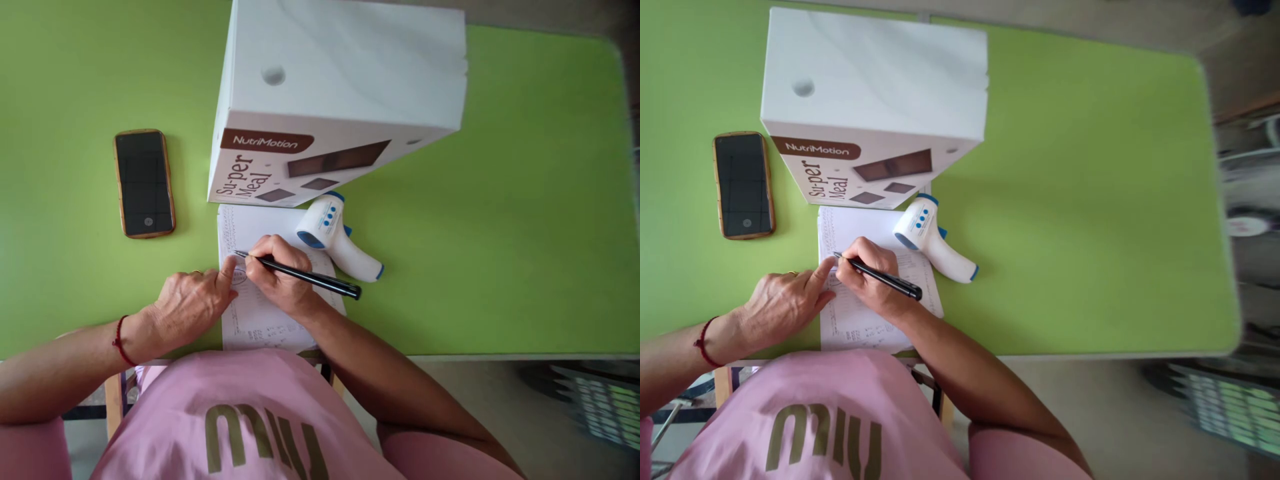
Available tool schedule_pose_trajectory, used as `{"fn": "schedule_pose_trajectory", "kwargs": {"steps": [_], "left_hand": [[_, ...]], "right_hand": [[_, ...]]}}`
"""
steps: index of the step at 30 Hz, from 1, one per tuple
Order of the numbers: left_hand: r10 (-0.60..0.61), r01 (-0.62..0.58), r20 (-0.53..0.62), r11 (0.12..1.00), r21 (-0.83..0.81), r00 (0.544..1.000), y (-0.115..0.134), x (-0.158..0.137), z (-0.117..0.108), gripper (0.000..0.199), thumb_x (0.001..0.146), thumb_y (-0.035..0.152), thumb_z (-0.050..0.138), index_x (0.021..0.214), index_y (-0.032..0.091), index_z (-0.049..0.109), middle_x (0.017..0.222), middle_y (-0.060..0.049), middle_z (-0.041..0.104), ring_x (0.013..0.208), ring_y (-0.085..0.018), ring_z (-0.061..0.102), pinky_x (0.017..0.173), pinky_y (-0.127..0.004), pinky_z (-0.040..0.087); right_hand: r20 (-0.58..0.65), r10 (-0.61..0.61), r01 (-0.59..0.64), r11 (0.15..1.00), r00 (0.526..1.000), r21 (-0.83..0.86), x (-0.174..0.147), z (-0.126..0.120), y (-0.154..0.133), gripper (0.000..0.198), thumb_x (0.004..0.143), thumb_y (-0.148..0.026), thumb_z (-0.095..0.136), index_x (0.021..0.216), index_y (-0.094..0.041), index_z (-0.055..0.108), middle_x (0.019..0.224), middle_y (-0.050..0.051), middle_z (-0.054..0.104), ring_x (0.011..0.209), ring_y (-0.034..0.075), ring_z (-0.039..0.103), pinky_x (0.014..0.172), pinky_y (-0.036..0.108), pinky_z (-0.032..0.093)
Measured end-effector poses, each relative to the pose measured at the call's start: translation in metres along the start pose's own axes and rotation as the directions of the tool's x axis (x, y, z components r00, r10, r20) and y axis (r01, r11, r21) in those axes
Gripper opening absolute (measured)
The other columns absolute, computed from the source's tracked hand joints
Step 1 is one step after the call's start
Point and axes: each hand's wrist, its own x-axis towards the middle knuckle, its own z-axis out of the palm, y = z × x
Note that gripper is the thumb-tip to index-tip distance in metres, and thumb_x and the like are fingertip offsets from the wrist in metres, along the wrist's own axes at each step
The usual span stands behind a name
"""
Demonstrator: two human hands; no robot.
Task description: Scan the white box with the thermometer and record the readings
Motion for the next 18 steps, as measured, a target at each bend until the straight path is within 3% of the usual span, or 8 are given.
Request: {"fn": "schedule_pose_trajectory", "kwargs": {"steps": [12, 18], "left_hand": [[0.017, -0.018, -0.093, 1.000, -0.018, 0.995, -0.0019, -0.0015, 0.0035, 0.045, 0.109, 0.026, 0.055, 0.150, 0.006, 0.048, 0.070, -0.003, 0.072, 0.053, -0.024, 0.071, 0.041, -0.028, 0.042], [0.017, -0.015, -0.062, 0.999, 0.033, 0.998, -0.0018, -0.0013, 0.0028, 0.046, 0.109, 0.028, 0.054, 0.150, 0.007, 0.048, 0.070, -0.003, 0.073, 0.053, -0.023, 0.071, 0.042, -0.027, 0.042]], "right_hand": [[-0.023, 0.038, -0.038, 0.999, 0.999, 0.008, -0.0040, -0.0044, 0.0046, 0.018, 0.096, -0.021, 0.064, 0.084, -0.027, 0.052, 0.064, -0.006, 0.059, 0.054, 0.013, 0.056, 0.051, 0.026, 0.047], [-0.040, 0.045, -0.047, 0.998, 0.998, -0.030, -0.0030, -0.0032, 0.0029, 0.018, 0.094, -0.021, 0.062, 0.081, -0.027, 0.051, 0.062, -0.006, 0.060, 0.053, 0.013, 0.055, 0.050, 0.027, 0.047]]}}
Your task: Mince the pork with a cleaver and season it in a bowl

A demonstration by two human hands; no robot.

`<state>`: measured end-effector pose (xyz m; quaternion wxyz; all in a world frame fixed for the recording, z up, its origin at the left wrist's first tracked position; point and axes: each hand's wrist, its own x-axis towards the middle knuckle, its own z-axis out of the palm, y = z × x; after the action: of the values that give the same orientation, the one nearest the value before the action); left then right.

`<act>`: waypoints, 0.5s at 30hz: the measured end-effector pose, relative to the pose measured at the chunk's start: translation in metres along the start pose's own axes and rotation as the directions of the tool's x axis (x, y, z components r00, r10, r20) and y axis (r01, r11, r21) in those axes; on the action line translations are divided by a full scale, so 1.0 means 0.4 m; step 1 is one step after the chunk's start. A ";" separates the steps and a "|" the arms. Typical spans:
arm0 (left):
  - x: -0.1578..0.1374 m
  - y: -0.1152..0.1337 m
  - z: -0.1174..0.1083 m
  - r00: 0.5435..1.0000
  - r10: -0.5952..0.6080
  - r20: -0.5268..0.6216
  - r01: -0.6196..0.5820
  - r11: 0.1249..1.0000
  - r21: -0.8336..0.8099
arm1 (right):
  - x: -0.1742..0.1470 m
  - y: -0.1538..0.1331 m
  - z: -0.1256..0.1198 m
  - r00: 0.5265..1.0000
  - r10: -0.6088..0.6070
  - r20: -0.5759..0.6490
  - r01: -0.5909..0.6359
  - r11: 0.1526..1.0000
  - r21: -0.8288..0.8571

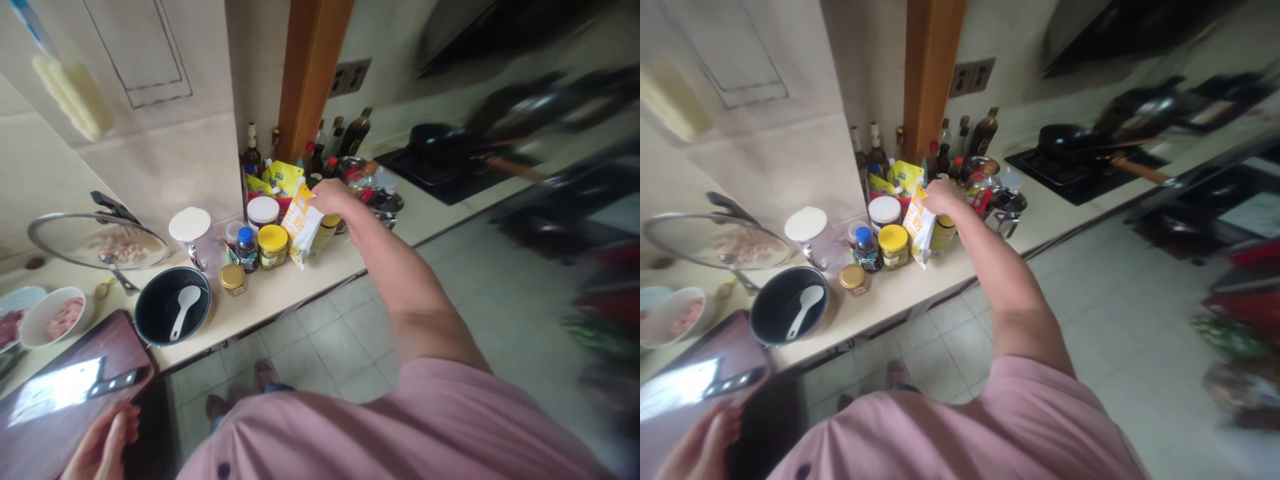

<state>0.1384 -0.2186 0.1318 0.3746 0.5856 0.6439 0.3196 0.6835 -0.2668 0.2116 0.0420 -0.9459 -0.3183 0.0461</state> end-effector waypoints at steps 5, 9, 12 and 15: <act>0.002 0.024 0.013 1.000 0.019 0.023 -0.019 1.000 0.020 | -0.023 0.021 -0.053 0.984 -0.073 -0.163 0.093 0.988 0.120; 0.011 0.021 0.020 0.996 0.043 0.079 -0.041 0.999 -0.028 | -0.087 0.004 -0.161 0.933 -0.191 -0.306 0.256 0.948 0.188; 0.004 0.042 0.043 0.984 0.135 0.119 -0.129 0.990 -0.055 | -0.176 -0.033 -0.281 0.942 -0.134 -0.307 0.225 0.933 0.281; 0.010 0.073 0.092 0.939 0.326 0.114 -0.312 0.943 -0.118 | -0.258 -0.074 -0.387 0.936 -0.133 -0.325 0.289 0.817 0.499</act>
<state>0.1847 -0.2123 0.1372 0.3880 0.6830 0.4976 0.3680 0.6014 -0.3136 0.3748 0.3549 -0.8510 -0.3871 -0.0030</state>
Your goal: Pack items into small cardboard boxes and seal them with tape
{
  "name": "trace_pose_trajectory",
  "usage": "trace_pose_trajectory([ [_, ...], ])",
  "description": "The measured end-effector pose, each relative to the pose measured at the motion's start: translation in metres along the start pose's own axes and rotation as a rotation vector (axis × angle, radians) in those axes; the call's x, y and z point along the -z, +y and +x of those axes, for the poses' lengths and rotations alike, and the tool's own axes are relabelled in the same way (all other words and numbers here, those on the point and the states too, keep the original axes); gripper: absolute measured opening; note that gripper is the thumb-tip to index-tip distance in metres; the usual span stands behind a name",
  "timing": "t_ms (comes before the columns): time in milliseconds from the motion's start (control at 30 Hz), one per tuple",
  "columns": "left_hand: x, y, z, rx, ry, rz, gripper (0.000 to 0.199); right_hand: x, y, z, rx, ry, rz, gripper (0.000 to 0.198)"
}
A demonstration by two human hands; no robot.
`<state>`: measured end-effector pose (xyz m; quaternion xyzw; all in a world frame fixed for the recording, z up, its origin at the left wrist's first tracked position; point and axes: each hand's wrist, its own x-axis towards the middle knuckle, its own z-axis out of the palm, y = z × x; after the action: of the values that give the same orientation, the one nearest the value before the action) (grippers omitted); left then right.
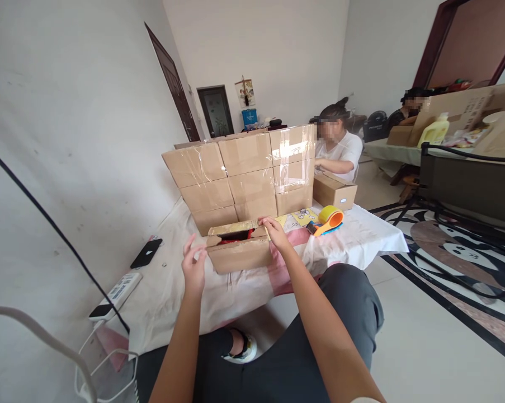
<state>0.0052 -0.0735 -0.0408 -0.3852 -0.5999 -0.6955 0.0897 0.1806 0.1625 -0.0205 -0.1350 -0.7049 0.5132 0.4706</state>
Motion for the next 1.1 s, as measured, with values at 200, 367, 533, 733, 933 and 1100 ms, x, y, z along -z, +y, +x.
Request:
trace_pose_trajectory([
  [200, -0.028, 0.004, 0.028, 0.190, 0.187, 0.029, 0.036, 0.002, -0.002, -0.002, 0.022, -0.024, -0.022, 0.022],
  [367, -0.037, 0.007, 0.042, 0.140, 0.124, 0.182, 0.033, -0.005, 0.001, -0.007, 0.010, -0.107, 0.065, 0.016],
  [533, -0.048, 0.020, 0.050, 0.085, 0.014, 0.500, 0.038, 0.000, -0.004, -0.004, -0.115, -0.117, 0.154, 0.036],
  [733, -0.042, 0.016, 0.036, -0.094, -0.152, 0.500, 0.013, 0.094, -0.023, 0.009, -0.137, 0.620, -0.084, 0.030],
  [933, -0.037, -0.003, 0.008, -0.388, -0.110, 0.456, 0.012, 0.158, 0.000, 0.004, -0.293, 1.237, -0.332, 0.018],
  [1100, -0.046, -0.004, 0.008, -0.349, -0.133, 0.570, 0.019, 0.156, 0.039, 0.009, -0.486, 1.074, -0.301, 0.019],
])
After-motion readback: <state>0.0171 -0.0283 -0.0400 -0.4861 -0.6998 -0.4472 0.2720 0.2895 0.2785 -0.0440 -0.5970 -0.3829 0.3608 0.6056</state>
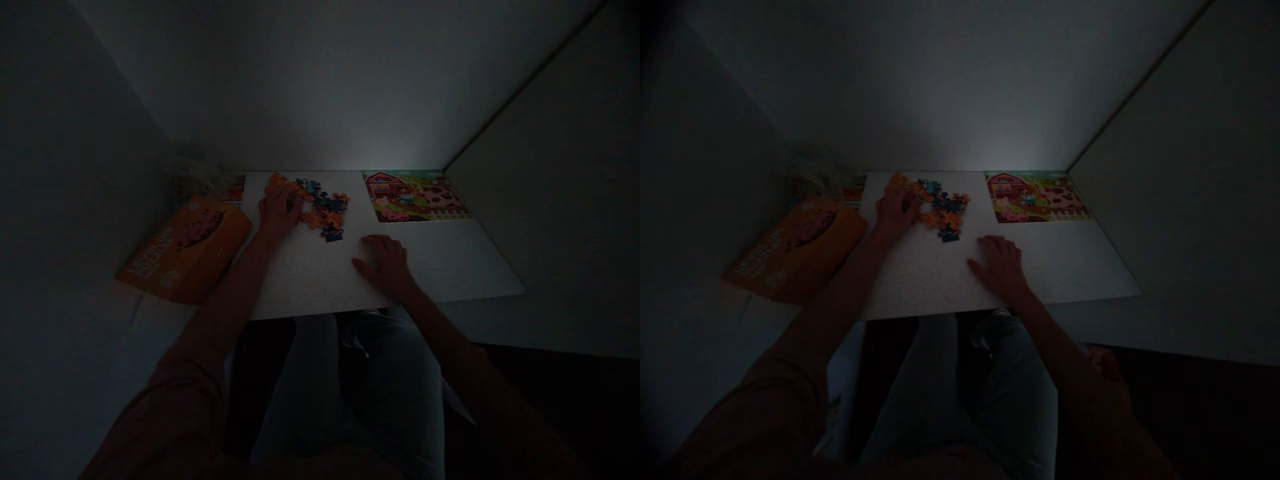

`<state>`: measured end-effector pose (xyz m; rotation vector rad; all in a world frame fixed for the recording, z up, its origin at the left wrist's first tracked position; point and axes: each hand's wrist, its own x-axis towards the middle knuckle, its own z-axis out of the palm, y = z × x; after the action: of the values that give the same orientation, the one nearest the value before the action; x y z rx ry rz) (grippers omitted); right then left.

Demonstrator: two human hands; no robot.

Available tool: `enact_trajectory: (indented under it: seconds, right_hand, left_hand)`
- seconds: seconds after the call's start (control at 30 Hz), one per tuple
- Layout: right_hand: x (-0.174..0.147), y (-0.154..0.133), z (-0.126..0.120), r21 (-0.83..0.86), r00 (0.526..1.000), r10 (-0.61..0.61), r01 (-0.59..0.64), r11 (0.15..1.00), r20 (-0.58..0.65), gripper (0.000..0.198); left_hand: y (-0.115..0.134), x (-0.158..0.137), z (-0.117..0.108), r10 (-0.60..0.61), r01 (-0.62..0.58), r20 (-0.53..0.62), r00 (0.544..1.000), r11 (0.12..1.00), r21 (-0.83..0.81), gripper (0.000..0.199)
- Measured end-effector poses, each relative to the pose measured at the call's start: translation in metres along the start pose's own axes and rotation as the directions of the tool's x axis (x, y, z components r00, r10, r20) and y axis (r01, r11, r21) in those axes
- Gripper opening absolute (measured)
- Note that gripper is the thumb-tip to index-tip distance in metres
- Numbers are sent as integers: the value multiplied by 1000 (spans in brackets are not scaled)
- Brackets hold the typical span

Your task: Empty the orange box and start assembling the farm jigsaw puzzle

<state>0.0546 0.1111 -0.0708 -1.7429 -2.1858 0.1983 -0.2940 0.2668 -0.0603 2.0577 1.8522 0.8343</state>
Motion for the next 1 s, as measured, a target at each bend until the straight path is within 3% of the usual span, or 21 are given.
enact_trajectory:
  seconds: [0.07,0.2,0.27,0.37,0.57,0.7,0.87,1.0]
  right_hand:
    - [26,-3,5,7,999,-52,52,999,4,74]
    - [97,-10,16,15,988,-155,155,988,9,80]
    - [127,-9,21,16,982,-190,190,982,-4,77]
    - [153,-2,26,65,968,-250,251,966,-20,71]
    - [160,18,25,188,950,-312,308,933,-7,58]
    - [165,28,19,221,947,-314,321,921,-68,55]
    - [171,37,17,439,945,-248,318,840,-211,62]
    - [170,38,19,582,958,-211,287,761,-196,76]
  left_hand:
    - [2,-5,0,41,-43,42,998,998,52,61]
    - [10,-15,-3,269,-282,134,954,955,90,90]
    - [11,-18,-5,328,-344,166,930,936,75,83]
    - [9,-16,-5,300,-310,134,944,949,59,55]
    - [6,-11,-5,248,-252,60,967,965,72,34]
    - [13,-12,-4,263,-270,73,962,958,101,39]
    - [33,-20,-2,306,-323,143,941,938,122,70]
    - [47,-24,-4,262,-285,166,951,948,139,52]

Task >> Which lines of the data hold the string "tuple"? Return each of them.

Exercise result >>
steps: index of the step at 30 Hz, from 1, one per tuple
  "timing": "t_ms (comes before the columns): time in milliseconds from the motion's start (control at 30 Hz), one per tuple",
- seconds: seconds after the call's start (control at 30 Hz), one per tuple

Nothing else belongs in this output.